> [TASK ITEM]: Reproduce exactly the lines of the material beneath, from the line that contains "Does this scene include the blue patterned lace-edged" to the line that contains "Does this scene include the white", both included, and no other lines.

######

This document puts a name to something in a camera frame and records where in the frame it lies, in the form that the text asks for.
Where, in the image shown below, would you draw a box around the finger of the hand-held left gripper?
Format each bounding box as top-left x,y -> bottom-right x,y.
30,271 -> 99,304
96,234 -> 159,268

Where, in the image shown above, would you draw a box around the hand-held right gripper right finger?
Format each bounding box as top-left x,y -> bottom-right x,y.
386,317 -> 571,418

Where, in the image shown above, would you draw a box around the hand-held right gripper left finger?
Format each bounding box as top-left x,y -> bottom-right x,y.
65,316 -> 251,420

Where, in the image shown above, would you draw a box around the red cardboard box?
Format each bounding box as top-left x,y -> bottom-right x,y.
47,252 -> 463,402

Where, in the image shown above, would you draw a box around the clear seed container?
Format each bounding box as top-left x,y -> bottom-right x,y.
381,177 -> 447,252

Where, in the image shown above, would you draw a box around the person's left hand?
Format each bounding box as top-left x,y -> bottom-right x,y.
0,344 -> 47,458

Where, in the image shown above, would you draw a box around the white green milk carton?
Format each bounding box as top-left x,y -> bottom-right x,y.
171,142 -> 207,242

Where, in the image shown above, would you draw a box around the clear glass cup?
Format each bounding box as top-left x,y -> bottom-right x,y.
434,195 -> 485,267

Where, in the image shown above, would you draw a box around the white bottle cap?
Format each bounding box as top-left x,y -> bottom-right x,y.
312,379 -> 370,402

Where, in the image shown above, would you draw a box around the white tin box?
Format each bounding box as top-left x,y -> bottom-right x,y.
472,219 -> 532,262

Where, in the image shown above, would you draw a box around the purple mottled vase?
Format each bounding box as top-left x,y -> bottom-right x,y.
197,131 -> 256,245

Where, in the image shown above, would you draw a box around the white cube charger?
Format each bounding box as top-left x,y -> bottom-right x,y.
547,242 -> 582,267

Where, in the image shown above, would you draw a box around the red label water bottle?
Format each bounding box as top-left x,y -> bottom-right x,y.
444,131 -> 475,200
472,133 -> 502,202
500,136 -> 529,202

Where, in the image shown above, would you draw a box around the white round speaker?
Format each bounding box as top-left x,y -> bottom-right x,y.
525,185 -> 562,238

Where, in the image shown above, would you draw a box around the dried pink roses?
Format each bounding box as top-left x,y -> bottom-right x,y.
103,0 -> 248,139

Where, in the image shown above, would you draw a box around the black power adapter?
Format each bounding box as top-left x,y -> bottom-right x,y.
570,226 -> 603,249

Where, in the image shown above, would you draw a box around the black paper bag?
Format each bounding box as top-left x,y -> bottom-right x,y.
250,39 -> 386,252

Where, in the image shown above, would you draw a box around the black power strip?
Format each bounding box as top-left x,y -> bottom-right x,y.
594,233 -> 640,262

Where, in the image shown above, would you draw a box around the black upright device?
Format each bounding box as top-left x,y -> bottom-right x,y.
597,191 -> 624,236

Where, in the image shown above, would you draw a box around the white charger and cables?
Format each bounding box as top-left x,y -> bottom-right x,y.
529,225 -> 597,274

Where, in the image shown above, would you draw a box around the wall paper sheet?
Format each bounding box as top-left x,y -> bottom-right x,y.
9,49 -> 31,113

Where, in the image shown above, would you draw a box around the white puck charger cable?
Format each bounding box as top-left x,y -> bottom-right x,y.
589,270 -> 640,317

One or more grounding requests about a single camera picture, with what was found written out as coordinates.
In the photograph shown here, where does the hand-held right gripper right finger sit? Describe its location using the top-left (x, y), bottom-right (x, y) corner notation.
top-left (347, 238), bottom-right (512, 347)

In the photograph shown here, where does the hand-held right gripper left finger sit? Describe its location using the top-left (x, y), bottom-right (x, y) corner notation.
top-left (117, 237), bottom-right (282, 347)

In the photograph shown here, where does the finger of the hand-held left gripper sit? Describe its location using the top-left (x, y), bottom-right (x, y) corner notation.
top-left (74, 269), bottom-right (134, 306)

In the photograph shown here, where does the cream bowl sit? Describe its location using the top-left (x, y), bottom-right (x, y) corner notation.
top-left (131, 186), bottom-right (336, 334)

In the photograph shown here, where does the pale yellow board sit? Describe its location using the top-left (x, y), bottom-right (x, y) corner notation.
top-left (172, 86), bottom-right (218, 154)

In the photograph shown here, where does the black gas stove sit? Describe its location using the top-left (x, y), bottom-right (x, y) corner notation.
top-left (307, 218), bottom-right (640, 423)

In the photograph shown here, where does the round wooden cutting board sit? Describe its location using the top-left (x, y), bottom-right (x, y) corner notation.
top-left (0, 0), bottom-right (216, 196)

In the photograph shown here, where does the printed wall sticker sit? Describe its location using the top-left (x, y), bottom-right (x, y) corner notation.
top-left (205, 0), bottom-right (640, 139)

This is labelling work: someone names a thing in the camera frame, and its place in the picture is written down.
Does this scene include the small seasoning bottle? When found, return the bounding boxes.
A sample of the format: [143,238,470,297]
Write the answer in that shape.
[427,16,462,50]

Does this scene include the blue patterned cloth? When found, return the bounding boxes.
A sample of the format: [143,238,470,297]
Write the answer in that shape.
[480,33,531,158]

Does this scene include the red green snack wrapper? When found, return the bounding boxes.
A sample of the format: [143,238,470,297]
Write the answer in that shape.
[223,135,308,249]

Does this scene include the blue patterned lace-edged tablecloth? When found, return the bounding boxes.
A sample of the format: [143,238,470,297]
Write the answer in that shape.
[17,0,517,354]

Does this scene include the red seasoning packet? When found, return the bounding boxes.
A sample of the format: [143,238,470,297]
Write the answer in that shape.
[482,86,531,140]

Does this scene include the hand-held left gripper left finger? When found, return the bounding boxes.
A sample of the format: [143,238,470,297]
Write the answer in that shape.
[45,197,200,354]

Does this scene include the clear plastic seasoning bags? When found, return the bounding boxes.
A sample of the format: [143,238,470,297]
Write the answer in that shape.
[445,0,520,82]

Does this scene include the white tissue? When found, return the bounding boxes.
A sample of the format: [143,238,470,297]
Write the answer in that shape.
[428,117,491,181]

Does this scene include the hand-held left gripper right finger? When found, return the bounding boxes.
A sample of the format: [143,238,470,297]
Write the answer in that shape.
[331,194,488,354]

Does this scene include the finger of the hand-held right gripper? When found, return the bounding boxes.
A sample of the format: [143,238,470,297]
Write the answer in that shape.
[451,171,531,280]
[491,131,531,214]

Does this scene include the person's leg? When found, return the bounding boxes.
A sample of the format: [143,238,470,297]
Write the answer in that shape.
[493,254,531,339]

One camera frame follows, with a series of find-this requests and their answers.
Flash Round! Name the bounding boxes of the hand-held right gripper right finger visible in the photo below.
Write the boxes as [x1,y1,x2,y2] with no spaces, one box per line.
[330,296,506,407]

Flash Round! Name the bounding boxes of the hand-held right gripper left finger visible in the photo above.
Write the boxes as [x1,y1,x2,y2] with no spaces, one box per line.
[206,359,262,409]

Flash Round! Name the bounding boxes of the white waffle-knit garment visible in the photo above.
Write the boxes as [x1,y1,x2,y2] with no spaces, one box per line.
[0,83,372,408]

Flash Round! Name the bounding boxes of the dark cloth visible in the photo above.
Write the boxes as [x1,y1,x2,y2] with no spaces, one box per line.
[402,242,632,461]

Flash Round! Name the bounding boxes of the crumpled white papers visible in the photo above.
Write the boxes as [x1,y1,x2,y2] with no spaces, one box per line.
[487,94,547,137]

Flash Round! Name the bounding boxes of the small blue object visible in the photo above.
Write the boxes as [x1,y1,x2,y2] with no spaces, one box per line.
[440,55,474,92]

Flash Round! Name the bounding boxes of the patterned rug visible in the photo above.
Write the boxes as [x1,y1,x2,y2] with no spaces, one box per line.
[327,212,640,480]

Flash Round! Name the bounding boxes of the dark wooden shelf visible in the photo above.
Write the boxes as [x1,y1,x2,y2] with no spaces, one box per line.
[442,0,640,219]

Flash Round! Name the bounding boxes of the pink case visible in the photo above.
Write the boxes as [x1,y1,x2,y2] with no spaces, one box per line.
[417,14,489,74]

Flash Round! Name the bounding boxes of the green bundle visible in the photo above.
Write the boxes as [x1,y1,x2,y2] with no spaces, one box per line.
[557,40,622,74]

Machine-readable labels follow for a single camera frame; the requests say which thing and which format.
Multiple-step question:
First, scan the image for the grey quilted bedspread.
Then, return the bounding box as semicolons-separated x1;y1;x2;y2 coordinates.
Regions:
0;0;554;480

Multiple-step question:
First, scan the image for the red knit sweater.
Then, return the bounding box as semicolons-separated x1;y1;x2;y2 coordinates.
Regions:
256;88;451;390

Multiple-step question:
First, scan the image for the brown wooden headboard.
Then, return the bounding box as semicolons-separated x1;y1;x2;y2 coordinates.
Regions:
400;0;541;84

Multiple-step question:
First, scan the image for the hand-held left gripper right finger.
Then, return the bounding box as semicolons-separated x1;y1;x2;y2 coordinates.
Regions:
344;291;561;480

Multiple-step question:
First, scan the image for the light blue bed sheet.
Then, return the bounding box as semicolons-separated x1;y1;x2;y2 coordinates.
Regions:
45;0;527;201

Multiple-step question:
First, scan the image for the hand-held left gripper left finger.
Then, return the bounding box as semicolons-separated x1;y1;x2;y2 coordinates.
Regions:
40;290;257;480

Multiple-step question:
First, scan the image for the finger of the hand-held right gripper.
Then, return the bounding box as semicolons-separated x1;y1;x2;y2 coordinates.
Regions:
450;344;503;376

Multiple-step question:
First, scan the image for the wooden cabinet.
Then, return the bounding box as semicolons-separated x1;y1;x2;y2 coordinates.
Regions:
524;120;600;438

######

> [ANSWER BOX]:
Does this scene include the blue patterned lace-edged tablecloth? When found, return the bounding boxes.
A sample of the format: [143,238,470,297]
Write the answer in that shape.
[17,0,517,354]

Does this scene include the red seasoning packet? When found, return the bounding boxes.
A sample of the format: [143,238,470,297]
Write the answer in that shape.
[482,86,531,140]

Does this scene include the hand-held left gripper left finger? When found, return the bounding boxes.
A sample of the format: [143,238,470,297]
Write the answer in that shape.
[45,197,200,354]

Does this scene include the clear plastic seasoning bags? When found, return the bounding boxes.
A sample of the format: [143,238,470,297]
Write the answer in that shape.
[445,0,520,82]

Does this scene include the white tissue? When found, return the bounding boxes.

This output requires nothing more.